Robin Thicke’s Mom Doesn’t Think She Raised A Sexist Pig, And He’s Pretty Sure He’s A Feminist Icon
She told WHOA!, “I have known, of course, for many years how playful my son is. He loves to be a little naughty.” Personally, I think a lot of pop music has lecherous undertones – Blurred Lines is no exception. I have to admit that I am too busy dancing every time I hear it to be offended. Do I have to turn in my feminist card now? As my editor Koa Beck put it, “I am capable of complex thoughts, after all.”
What is really hilarious though, is the way he’s chosen to spin the bad press. This is what he told Savannah Guthrie on the Today Show when she asked him if he could understand the controversy around his song:
“Yeah, but I think that’s what great art does. It’s supposed to stir conversation, it’s supposed to make us talk about what’s important and what the relationship between men and women is, but if you listen to the lyrics it says ‘That man is not your maker’ ”” it’s actually a feminist movement within itself.”
Ha! It’s a feminist movement! Sorry Robin, no, it’s not. It’s also hilarious that when defending the song, both the artist – and the artist’s mother in this case – keep feeling like it’s necessary to point out that all the artists behind the song are married with children. As if there has never existed a married misogynist.

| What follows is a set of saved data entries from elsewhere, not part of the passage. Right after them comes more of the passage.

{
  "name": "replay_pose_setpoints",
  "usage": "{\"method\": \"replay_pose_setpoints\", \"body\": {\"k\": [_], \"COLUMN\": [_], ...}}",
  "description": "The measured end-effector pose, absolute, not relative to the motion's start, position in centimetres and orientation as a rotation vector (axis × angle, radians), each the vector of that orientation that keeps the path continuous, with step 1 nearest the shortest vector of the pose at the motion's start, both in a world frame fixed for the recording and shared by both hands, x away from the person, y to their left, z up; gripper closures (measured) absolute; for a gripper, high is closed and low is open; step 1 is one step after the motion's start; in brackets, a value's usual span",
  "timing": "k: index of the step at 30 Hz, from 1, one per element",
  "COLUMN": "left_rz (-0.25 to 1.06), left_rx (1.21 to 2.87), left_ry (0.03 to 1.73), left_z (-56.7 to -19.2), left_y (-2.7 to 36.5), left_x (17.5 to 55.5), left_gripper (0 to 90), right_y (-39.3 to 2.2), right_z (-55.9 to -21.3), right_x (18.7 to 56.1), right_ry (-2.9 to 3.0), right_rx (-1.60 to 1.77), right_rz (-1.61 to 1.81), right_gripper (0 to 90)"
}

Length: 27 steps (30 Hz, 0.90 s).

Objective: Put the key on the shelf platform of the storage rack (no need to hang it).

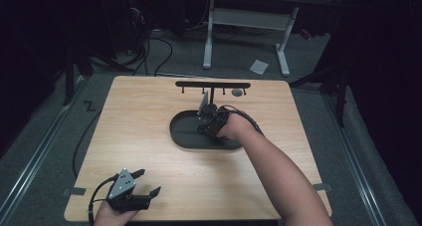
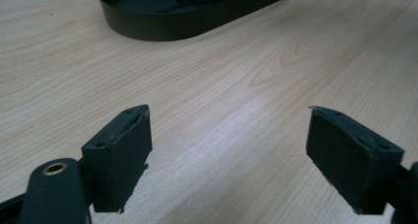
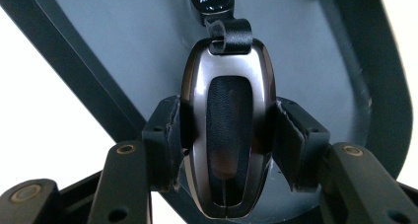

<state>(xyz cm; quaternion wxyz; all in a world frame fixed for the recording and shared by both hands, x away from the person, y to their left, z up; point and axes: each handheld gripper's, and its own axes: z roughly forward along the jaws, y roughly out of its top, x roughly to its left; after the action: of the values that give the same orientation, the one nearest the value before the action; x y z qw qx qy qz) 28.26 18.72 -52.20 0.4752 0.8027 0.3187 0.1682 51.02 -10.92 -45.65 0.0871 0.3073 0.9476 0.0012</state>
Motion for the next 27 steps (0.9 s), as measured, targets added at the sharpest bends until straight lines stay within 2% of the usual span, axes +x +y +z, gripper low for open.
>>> {"method": "replay_pose_setpoints", "body": {"k": [11,27], "left_rz": [0.41,0.409], "left_rx": [1.977,1.978], "left_ry": [0.773,0.779], "left_z": [-52.3,-52.3], "left_y": [18.5,18.6], "left_x": [28.3,28.2], "left_gripper": [18.2,18.3], "right_y": [-12.9,-13.5], "right_z": [-47.1,-48.7], "right_x": [51.1,51.3], "right_ry": [2.835,2.839], "right_rx": [0.949,1.021], "right_rz": [-0.025,-0.003], "right_gripper": [48.7,47.9]}}
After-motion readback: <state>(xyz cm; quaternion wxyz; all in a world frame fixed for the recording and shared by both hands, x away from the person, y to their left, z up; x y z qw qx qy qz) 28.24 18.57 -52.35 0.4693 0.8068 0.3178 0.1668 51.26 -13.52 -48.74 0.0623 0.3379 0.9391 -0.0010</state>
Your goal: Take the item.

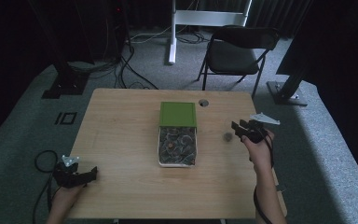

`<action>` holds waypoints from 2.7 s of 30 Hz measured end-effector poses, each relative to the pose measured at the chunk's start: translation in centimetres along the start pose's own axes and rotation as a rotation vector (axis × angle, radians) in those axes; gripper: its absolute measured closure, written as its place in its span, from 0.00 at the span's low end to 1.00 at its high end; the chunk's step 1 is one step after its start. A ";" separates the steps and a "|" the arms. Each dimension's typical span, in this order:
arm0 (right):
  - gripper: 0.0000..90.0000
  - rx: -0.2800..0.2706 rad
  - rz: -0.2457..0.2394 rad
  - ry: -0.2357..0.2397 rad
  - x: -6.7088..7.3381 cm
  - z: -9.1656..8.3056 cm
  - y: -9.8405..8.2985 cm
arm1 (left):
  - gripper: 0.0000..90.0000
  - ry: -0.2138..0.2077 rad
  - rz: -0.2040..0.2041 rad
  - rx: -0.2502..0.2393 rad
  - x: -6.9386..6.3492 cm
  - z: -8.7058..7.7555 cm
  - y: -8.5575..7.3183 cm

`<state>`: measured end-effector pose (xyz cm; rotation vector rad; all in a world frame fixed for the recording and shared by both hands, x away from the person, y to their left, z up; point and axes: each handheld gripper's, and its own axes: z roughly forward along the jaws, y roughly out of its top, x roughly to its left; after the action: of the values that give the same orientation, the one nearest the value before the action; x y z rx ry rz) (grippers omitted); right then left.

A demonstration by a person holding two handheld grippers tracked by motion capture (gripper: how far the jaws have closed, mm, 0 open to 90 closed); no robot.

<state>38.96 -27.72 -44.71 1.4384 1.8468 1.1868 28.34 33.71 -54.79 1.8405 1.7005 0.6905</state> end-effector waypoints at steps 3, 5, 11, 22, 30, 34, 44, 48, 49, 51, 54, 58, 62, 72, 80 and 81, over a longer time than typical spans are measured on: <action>0.58 0.003 -0.008 0.000 0.1 -0.5 -0.5 | 0.00 0.000 0.000 0.000 0.0 0.0 0.0; 0.55 0.001 -0.006 -0.001 0.2 -0.8 -0.9 | 0.00 0.000 -0.001 0.000 0.0 0.0 0.0; 0.43 0.000 0.003 -0.009 0.1 -1.3 -1.9 | 0.00 0.000 0.000 0.000 0.0 0.0 0.0; 0.23 -0.013 0.020 0.009 0.5 -2.2 -3.3 | 0.00 0.000 -0.001 -0.001 0.0 0.0 0.0; 0.16 0.018 -0.001 0.013 0.4 -2.3 -4.9 | 0.00 0.000 -0.001 -0.001 0.0 0.0 0.0; 0.16 0.040 -0.003 0.030 0.3 -2.2 -6.0 | 0.00 0.000 -0.001 0.000 0.0 0.0 0.0; 0.16 0.068 -0.028 0.063 -0.1 -1.6 -8.1 | 0.00 0.000 -0.001 -0.001 0.0 0.0 0.0; 0.16 0.081 -0.033 0.077 -0.2 -1.6 -8.7 | 0.00 0.000 -0.001 -0.002 0.0 0.0 0.0; 0.16 0.087 -0.040 0.078 -0.2 -1.6 -8.8 | 0.00 0.000 -0.001 -0.001 0.0 0.0 0.0; 0.16 0.095 -0.044 0.078 -0.2 -1.6 -9.0 | 0.00 0.000 -0.001 -0.002 0.0 0.0 0.0; 0.16 0.118 -0.059 0.081 -0.1 -1.5 -9.8 | 0.00 0.000 -0.001 -0.002 0.0 0.0 0.0; 0.16 0.128 -0.069 0.087 -0.1 -1.6 -10.2 | 0.00 0.000 0.001 0.001 0.0 0.0 0.0; 0.16 0.136 -0.079 0.089 -0.5 -2.1 -10.9 | 0.00 0.000 0.001 0.001 0.0 0.0 0.0; 0.16 0.166 -0.121 0.101 -0.4 -2.6 -12.5 | 0.00 0.000 0.001 0.001 0.0 0.0 0.0; 0.16 0.198 -0.158 0.070 -0.2 -3.0 -13.3 | 0.00 0.000 0.001 0.001 0.0 0.0 0.0; 0.16 0.202 -0.161 0.068 -0.1 -3.1 -13.3 | 0.00 0.000 0.001 0.000 0.0 0.0 0.0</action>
<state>29.88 -29.59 -54.74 1.3373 2.1371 1.0058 28.33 33.71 -54.79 1.8413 1.7003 0.6908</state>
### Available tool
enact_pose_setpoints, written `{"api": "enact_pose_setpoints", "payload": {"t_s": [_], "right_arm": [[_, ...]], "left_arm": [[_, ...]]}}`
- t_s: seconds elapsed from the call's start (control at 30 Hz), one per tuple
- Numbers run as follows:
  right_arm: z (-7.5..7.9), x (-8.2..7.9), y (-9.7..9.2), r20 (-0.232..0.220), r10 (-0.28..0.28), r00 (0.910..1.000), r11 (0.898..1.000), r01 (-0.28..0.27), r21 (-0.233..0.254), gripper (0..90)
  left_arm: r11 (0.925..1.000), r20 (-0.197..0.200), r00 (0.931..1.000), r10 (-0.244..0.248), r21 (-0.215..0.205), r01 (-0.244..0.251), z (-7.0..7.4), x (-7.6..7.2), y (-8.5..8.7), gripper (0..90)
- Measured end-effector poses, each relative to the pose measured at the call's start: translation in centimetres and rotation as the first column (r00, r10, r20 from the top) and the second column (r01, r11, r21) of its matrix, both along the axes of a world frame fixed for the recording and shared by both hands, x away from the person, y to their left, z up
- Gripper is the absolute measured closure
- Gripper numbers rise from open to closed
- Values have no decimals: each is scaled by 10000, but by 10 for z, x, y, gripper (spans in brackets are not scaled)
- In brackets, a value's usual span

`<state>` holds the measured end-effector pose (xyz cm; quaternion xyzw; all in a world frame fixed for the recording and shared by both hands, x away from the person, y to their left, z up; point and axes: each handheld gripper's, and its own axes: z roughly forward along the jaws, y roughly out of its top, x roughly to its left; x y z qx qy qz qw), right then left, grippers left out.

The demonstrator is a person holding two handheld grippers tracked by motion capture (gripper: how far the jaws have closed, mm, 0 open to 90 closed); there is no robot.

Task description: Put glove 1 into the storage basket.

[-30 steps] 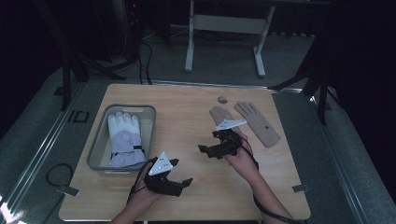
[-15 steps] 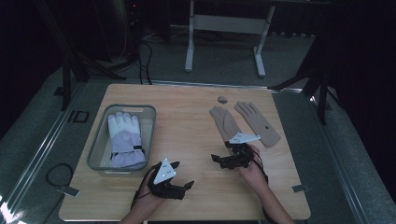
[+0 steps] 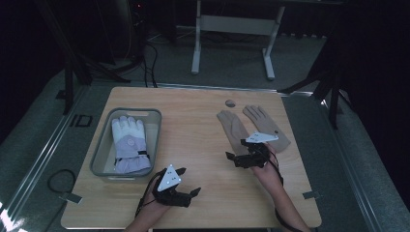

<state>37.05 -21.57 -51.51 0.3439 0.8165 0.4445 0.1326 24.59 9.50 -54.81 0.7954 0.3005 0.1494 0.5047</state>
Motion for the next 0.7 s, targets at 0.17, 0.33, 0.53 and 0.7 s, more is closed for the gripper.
{"api": "enact_pose_setpoints", "payload": {"t_s": [0.17,0.33,0.53,0.7], "right_arm": [[2,15,-1,53,-318,9995,9995,318,50,138],[3,36,-6,236,-1216,9923,9925,1219,-102,322],[-1,59,-8,197,-1654,9860,9853,1660,-410,405],[-8,77,-7,-83,-1845,9828,9807,1835,-679,411]], "left_arm": [[10000,-58,9999,-88,23,88,-1,-1,-1,141],[10000,-35,10000,-40,-24,39,-2,-1,-2,140],[9999,-77,10000,-21,-135,20,-2,1,0,140],[9997,-100,9999,-64,-225,61,-4,3,2,140]]}}
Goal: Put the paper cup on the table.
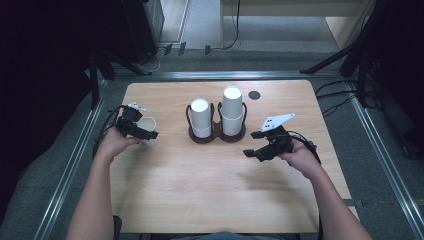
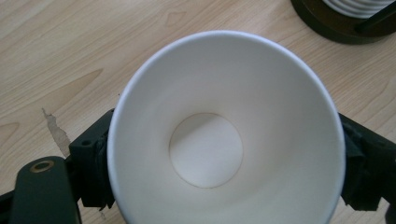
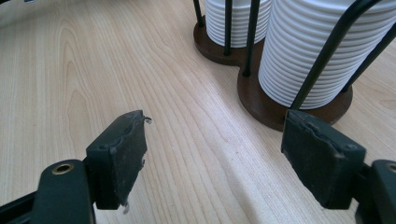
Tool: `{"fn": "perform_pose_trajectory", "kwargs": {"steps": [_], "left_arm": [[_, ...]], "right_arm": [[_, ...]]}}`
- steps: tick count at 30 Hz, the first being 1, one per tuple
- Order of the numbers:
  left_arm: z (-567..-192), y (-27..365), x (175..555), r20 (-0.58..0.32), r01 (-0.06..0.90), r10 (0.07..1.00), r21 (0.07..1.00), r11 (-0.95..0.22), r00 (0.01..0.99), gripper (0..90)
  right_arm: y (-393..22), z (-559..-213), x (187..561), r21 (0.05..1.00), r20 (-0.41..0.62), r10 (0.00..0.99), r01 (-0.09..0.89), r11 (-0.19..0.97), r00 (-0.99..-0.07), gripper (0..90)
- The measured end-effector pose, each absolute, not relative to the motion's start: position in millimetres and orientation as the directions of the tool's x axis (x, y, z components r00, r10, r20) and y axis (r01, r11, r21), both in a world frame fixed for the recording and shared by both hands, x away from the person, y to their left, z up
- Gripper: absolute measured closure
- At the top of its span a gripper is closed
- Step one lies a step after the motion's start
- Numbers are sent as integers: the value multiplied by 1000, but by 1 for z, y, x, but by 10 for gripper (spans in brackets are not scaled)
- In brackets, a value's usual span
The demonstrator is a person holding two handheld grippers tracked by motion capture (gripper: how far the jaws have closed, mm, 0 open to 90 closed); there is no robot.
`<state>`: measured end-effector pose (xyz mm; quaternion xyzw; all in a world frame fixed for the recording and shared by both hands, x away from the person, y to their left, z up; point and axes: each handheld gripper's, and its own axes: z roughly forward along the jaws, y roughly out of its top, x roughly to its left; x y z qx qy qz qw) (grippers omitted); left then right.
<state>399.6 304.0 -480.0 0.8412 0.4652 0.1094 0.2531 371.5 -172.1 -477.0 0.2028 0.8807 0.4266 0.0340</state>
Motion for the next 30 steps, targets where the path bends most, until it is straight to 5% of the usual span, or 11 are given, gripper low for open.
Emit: {"fn": "perform_pose_trajectory", "kwargs": {"steps": [30], "left_arm": [[-423, 298, 377, -81, 614, 796, 684, -393, 600, 133]], "right_arm": [[-173, -475, 371, 766, 106, 383, 321, 557, -918, 222]]}}
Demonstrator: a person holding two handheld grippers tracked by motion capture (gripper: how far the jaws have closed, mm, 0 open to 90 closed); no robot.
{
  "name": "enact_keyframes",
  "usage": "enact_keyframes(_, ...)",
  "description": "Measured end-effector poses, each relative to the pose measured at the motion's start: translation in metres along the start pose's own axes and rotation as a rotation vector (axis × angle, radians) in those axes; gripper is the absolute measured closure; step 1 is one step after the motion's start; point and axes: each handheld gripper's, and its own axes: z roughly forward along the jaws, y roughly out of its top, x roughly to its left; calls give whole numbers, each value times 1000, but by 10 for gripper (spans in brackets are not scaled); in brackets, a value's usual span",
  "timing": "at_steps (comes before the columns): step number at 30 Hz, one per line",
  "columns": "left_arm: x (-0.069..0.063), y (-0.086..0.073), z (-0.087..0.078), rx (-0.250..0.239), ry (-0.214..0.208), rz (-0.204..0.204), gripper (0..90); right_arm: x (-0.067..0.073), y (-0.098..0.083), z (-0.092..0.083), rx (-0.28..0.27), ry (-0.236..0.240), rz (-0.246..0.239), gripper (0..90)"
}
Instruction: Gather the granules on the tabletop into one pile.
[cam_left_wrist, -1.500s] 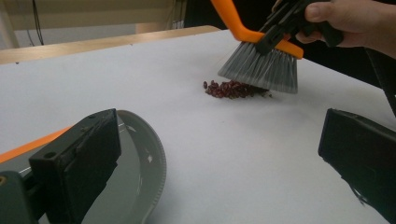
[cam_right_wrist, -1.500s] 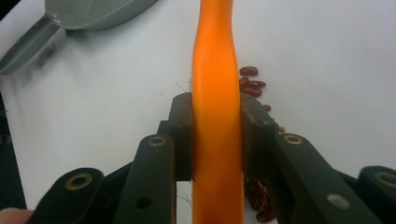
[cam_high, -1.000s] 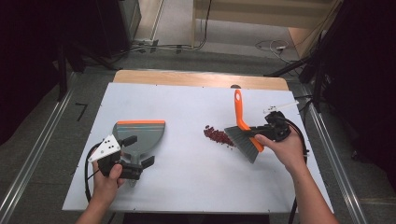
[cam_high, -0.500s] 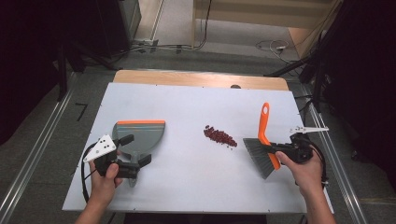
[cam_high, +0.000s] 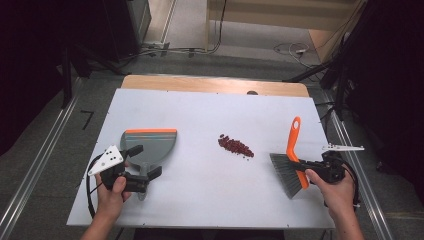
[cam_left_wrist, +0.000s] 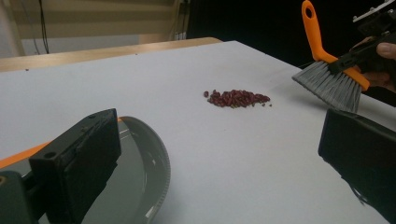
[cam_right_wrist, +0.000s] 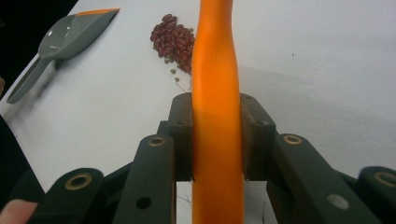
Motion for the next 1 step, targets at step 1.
enact_keyframes(1, 0, 0, 0, 1, 2, 1, 0, 0, 0, 0, 0, 0, 2, 689)
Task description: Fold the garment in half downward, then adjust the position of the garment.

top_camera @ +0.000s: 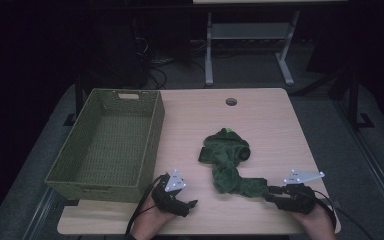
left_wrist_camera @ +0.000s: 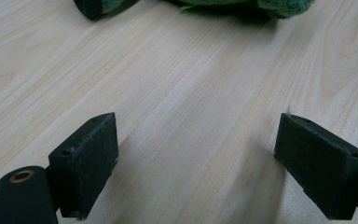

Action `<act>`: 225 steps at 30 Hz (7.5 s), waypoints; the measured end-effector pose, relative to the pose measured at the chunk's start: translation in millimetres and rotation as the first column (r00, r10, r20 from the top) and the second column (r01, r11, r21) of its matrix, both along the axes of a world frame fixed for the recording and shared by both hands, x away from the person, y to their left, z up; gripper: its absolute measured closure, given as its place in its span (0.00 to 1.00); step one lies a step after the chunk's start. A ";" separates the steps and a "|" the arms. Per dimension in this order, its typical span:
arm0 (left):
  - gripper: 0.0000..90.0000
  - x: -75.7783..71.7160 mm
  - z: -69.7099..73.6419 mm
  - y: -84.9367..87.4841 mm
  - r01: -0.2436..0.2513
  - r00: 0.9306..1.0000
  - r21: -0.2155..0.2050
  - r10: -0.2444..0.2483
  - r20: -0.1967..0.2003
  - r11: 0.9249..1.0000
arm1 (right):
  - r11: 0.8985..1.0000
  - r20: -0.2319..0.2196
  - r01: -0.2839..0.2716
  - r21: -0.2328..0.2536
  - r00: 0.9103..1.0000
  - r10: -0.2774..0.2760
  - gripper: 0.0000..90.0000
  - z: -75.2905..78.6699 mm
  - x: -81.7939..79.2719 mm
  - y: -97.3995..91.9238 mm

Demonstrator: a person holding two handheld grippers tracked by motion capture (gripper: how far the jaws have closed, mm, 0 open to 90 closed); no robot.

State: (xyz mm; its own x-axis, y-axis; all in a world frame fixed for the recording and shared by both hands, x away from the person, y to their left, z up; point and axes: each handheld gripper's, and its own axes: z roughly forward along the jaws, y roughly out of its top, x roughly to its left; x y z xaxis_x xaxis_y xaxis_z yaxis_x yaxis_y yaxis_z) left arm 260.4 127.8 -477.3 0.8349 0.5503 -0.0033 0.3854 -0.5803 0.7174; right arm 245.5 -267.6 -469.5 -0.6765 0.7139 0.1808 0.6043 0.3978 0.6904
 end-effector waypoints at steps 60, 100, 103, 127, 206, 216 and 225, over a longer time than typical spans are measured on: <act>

Rape culture exists and I am not belittling it. I just think the boobs in the video combined with the suggestive lyrics made everyone lose their mind. I can understand a mom defending her son. I can’t understand her son insisting he produced the next feminist anthem.
There’s a solution to the debate around this song. Watch this version instead. It’s one Jimmy Fallon and the Roots performed – and Black Thought produced some better lyrics. They all sit around playing elementary school instruments and being generally adorable. Way more entertaining than boobs.